YOUR GOAL. Here is a listing. Write it all out again exactly, but not its pictures.

= = = = =

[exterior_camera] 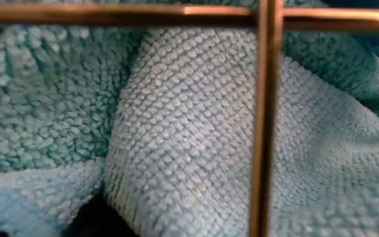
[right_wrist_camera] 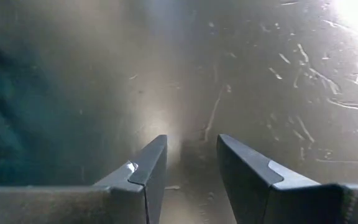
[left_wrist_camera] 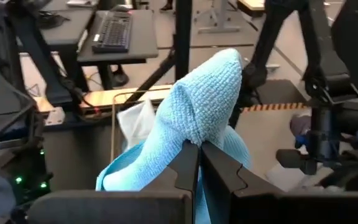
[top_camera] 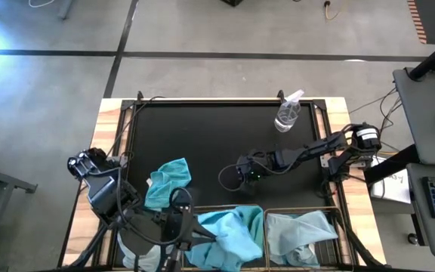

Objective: Sort microfiber towel by color & place in baskets
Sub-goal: Put the blue towel into the left wire basket

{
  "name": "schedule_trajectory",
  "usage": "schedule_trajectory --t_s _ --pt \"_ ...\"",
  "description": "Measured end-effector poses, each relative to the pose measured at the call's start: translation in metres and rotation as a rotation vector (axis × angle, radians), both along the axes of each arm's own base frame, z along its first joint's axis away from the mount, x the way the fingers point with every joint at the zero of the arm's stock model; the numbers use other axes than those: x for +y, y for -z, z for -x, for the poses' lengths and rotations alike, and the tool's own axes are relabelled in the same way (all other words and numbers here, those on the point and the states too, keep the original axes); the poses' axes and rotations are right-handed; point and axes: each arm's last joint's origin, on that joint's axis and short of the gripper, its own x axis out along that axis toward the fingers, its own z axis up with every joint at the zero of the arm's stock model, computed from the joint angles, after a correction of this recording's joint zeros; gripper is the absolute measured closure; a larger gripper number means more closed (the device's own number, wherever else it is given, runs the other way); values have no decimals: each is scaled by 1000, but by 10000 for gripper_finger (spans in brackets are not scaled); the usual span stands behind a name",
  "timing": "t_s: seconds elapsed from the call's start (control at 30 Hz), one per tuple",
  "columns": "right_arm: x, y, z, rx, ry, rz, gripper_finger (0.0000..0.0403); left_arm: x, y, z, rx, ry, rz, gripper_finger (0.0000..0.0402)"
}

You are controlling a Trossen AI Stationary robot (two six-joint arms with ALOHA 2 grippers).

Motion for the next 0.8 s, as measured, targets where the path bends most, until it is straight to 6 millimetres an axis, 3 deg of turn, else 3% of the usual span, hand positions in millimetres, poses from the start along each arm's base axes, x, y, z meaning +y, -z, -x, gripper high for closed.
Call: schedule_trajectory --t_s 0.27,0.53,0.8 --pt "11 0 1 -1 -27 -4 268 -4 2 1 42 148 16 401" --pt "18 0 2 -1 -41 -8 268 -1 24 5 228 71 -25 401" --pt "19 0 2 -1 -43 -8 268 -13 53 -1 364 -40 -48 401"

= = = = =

RESULT OF THE EXERCISE.
[exterior_camera] 
[right_wrist_camera] 
[left_wrist_camera] 
[top_camera] 

Objective: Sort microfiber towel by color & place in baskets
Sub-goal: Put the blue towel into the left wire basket

{
  "name": "schedule_trajectory",
  "usage": "schedule_trajectory --t_s _ --pt \"_ ...\"",
  "description": "Measured end-effector poses, each relative to the pose measured at the call's start: translation in metres and rotation as a rotation vector (axis × angle, radians), both along the axes of each arm's own base frame, z along its first joint's axis away from the mount, x the way the fingers point with every joint at the zero of the arm's stock model; the numbers use other axes than those: x for +y, y for -z, z for -x, for the poses' lengths and rotations alike, and the tool's own axes are relabelled in the same way (all other words and numbers here, those on the point and the states too, keep the original axes); the poses' axes and rotations are right-handed; point and axes: each arm's last joint's origin, on that joint's axis and short of the gripper, its own x axis out along that axis toward the fingers, its own z axis up with every joint at the zero of the arm's stock model, computed from the joint angles, after a correction of this recording's joint zeros; gripper is the absolute measured closure; a larger gripper number means more closed (the device's own number, wherever else it is given, runs the other way); values have no decimals: each is scaled by 1000, but by 10000 for gripper_finger (spans in brackets are not scaled); the usual span stands behind a name",
  "timing": "t_s: seconds elapsed from the call's start (control at 30 Hz), one per tuple",
  "columns": "right_arm: x, y, z, rx, ry, rz, gripper_finger (0.0000..0.0403); left_arm: x, y, z, rx, ry, rz, gripper_finger (0.0000..0.0402)"
}

You are controlling a Trossen AI Stationary robot (two six-joint arms with ALOHA 2 grippers).

Motion for the next 0.8 s, as measured, targets where the path bends most, until it is straight to 6 millimetres an axis, 3 deg of turn, else 3% of the usual span, hand positions in millimetres, poses from the start along each arm's base axes, x, y, z meaning +y, -z, -x, gripper high for closed.
Call: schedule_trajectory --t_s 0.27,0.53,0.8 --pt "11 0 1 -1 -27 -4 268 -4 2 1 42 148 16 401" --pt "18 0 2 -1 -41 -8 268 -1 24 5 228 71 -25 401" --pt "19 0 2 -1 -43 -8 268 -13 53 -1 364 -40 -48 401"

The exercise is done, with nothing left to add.